Virginia’s embattled lieutenant governor on Saturday called for authorities, including the FBI, to investigate sexual assault allegations made against him while defying widespread calls for his resignation with a plea for “space in this moment for due process.”
Democratic Lieutenant Governor Justin Fairfax issued a statement repeating his strong denials that he had ever sexually assaulted anyone and made clear he does not intend to immediately resign, despite having lost almost his entire base of support.
Meanwhile, Virginia Governor Ralph Northam pledged to work at healing the state’s racial divide and made his first official appearance a week after a racist photograph on his 1984 medical school yearbook page surfaced and he acknowledged wearing blackface to look like Michael Jackson for a dance contest in 1984.
Northam has also defied calls from practically his entire party to step down.
Saturday capped an astonishing week in Virginia politics that saw all three of the state’s top elected officials embroiled in potentially career-ending scandals, and the state Democratic Party on the verge of collapse.

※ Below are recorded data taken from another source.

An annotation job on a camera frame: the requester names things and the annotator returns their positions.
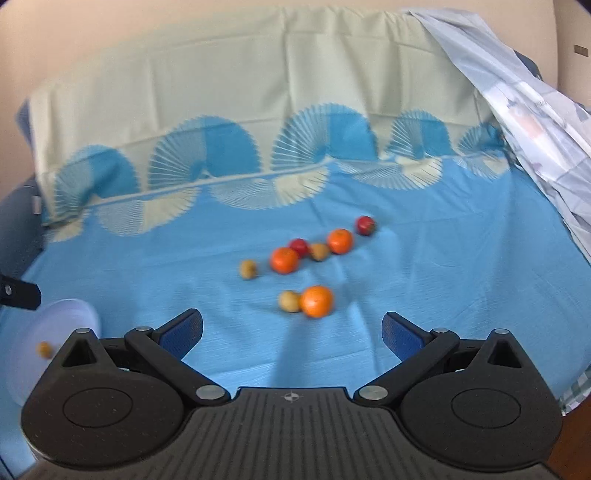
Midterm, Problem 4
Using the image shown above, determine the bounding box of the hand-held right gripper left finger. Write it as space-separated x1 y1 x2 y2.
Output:
41 308 232 406

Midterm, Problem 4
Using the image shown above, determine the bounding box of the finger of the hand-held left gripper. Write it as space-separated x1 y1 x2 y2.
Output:
0 272 41 310

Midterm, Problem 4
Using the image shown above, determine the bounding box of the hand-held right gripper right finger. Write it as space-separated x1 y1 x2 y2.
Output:
355 311 543 406

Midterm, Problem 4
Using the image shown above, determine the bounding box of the orange mandarin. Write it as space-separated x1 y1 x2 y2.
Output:
270 247 301 275
327 228 355 256
299 285 334 319

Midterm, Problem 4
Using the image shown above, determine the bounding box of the green checked cloth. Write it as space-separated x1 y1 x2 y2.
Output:
560 362 591 411

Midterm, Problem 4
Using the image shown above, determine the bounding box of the pale grey patterned blanket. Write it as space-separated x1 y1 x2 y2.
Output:
409 7 591 266

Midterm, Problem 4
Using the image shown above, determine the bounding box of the pale lavender plate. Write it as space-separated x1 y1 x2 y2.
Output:
2 298 101 407

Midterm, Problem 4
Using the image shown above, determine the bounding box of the blue fan-patterned bed sheet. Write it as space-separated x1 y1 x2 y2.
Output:
0 6 591 467

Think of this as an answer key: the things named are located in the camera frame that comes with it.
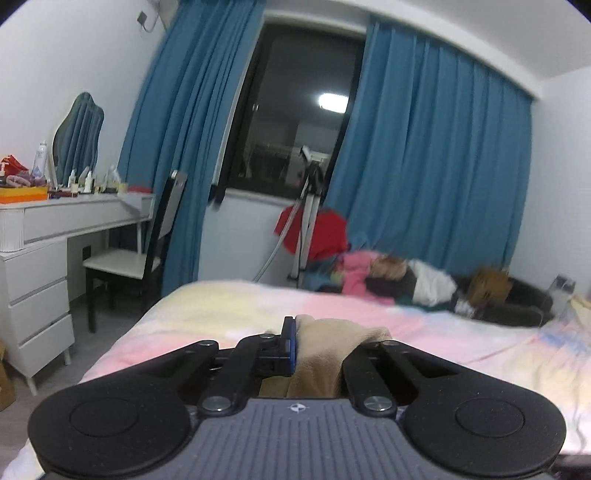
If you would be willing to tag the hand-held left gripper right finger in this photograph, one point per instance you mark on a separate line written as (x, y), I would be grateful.
(364, 371)

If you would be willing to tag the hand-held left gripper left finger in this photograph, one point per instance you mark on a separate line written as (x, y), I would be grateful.
(292, 344)

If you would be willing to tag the beige garment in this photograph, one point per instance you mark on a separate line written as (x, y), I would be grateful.
(318, 355)

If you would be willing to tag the black garment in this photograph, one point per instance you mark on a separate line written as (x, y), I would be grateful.
(392, 287)

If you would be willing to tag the bed with pastel sheet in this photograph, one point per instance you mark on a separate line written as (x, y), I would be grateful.
(207, 314)

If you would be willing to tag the pink garment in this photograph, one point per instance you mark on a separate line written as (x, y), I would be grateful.
(358, 272)

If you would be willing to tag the tan fluffy garment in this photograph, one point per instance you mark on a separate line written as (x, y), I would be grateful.
(390, 267)

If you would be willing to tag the white garment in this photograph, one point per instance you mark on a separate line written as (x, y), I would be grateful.
(431, 281)

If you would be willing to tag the red garment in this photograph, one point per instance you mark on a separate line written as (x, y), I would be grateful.
(328, 230)

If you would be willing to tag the brown cardboard box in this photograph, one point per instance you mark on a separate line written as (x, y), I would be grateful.
(489, 286)

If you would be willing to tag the black and white chair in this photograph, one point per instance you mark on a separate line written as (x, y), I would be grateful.
(122, 263)

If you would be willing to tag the blue curtain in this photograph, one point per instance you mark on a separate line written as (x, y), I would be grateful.
(429, 152)
(184, 115)

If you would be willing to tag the dark window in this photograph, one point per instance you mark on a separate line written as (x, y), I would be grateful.
(286, 92)

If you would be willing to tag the white dressing table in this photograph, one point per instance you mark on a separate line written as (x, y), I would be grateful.
(41, 277)

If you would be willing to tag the wavy vanity mirror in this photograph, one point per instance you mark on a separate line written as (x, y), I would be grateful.
(78, 134)

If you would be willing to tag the orange box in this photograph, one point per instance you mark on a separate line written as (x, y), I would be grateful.
(23, 194)

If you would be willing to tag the white spray bottle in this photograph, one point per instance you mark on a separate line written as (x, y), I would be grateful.
(40, 161)

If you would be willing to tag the red pouch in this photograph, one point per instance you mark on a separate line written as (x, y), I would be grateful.
(11, 168)

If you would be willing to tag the silver camera tripod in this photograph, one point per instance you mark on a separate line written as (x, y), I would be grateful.
(309, 207)

Two women have accused Fairfax of sexual assault. After the second allegation was made on Friday, Fairfax — the second African-American to ever win statewide office— was barraged with demands to step down from top Democrats, including a number of presidential hopefuls and most of Virginia’s congressional delegation.
Northam — now a year into his four-year term — has told his top staff he is staying in office and said he wants to focus the rest of his term as governor on taking concrete steps toward increasing racial equality.
In his first interview since the scandal erupted, a chastened Northam told the Washington Post that the uproar has pushed him to confront the state’s deep and lingering divisions over race, as well as his own insensitivity.
He said that reflection has convinced him that, by remaining in office, he could work to resolve them.
“It’s obvious from what happened this week that we still have a lot of work to do,” Northam said in the interview. “There are still some very deep wounds in Virginia, and especially in the area of equity.”
Northam said he planned to focus on addressing issues stemming from inequality, including improving access to healthcare, housing and transportation.
He also repeated his contention that he is not pictured in the photograph on his yearbook page that shows someone in blackface standing alongside someone in a Ku Klux Klan hood and robe.
Yet he could not explain how the photograph wound up there, or why he initially had taken responsibility for it.
“I overreacted,” he said. “If I had it to do over again, I would step back and take a deep breath.”
Attorney General Mark Herring has since acknowledged wearing blackface at a college party in 1980.
Herring — who would become governor if both Northam and Fairfax resign — had previously called on Northam to resign and came forward after rumors about the existence of a blackface photograph of him began circulating at the Capitol.